*EXERCISE AIM*
Give the data back exactly. Leave out any images.

*SUPPLIED DATA*

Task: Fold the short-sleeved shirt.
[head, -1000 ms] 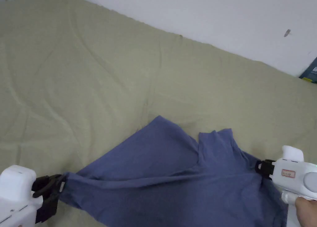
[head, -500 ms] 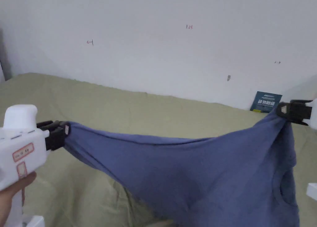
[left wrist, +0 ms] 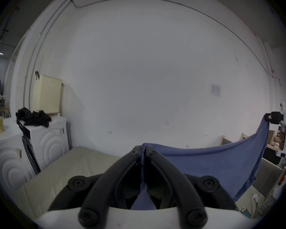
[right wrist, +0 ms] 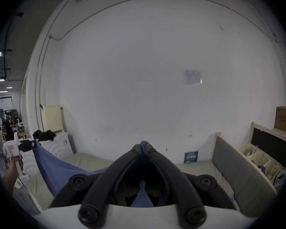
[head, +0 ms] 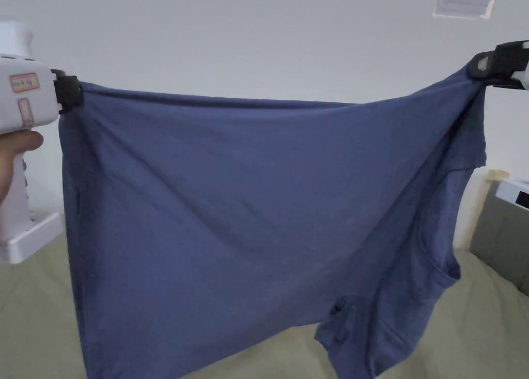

*ANSWER BELOW*
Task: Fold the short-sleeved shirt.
[head, -1000 ms] 
[head, -500 ms] 
[left wrist, +0 ms] 
[right wrist, +0 ms] 
[head, +0 ms] 

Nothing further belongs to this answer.